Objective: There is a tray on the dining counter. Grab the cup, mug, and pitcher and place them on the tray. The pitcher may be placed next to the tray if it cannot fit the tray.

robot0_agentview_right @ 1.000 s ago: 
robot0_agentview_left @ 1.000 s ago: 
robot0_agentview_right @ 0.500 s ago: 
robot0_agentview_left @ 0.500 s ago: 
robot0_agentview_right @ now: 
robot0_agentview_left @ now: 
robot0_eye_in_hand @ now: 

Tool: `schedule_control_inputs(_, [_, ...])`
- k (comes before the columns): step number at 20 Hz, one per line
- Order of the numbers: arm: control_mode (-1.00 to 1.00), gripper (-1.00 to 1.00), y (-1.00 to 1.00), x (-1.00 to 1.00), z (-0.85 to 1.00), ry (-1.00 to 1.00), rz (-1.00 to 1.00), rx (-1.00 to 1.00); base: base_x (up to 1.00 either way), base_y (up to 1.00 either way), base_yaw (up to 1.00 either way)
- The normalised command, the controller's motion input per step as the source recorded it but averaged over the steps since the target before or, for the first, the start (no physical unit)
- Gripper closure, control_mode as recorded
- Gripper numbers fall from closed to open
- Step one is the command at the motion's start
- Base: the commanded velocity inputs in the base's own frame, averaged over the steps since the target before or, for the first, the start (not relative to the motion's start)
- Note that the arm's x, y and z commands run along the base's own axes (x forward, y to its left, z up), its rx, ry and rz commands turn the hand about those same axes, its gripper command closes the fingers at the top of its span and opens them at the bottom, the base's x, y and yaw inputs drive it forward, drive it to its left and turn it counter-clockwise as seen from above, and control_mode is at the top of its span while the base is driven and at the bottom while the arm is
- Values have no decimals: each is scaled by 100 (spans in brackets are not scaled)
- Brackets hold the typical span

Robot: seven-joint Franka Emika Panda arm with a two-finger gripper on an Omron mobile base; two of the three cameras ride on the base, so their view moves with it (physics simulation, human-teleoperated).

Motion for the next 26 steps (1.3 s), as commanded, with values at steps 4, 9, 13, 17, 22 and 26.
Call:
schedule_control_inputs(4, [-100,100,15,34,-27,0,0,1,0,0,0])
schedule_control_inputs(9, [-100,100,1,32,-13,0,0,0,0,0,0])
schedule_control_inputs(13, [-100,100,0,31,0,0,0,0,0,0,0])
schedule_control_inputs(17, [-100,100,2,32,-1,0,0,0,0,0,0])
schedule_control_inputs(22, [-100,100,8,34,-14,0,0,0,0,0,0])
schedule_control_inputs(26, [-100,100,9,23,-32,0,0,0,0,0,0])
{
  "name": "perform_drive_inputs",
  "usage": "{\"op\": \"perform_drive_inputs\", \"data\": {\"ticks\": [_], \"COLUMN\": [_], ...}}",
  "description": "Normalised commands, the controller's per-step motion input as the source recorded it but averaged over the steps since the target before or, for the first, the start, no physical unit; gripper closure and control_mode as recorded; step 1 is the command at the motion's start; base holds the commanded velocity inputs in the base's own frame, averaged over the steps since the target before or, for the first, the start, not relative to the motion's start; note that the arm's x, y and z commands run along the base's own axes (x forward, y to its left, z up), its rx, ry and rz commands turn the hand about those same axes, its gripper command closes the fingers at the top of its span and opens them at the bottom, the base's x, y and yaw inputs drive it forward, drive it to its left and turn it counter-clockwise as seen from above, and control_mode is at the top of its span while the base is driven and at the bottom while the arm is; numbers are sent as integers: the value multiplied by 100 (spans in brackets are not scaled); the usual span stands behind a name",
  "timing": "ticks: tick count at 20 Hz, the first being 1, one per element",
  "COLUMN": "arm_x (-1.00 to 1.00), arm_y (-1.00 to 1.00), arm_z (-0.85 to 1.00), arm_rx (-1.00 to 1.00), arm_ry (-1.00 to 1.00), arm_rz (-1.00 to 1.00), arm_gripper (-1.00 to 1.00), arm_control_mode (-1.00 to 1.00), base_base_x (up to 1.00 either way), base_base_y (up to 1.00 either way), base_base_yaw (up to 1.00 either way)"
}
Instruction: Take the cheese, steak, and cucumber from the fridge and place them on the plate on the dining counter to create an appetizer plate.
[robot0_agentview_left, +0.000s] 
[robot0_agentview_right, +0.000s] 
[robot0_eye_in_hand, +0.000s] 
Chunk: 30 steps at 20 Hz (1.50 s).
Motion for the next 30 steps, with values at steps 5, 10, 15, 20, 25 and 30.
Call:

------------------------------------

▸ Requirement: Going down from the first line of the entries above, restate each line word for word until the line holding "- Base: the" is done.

▸ Answer section:
Objective: There is a tray on the dining counter. Grab the cup, mug, and pitcher and place them on the tray. The pitcher may be placed next to the tray if it cannot fit the tray.

robot0_agentview_right @ 1.000 s ago: 
robot0_agentview_left @ 1.000 s ago: 
robot0_agentview_right @ 0.500 s ago: 
robot0_agentview_left @ 0.500 s ago: 
robot0_agentview_right @ now: 
robot0_agentview_left @ now: 
robot0_eye_in_hand @ now: 

Tool: `schedule_control_inputs(_, [_, ...])`
- k (comes before the columns): step number at 20 Hz, one per line
- Order of the numbers: arm: control_mode (-1.00 to 1.00), gripper (-1.00 to 1.00), y (-1.00 to 1.00), x (-1.00 to 1.00), z (-0.85 to 1.00), ry (-1.00 to 1.00), rz (-1.00 to 1.00), rx (-1.00 to 1.00); base: base_x (up to 1.00 either way), base_y (up to 1.00 either way), base_yaw (up to 1.00 either way)
- The normalised command, the controller's motion input per step as the source recorded it but averaged over the steps since the target before or, for the first, the start (no physical unit)
- Gripper closure, control_mode as recorded
- Gripper numbers fall from closed to open
- Step one is the command at the motion's start
- Base: the commanded velocity inputs in the base's own frame, averaged over the steps since the target before or, for the first, the start (not relative to the motion's start)

The exercise is complete as it stands.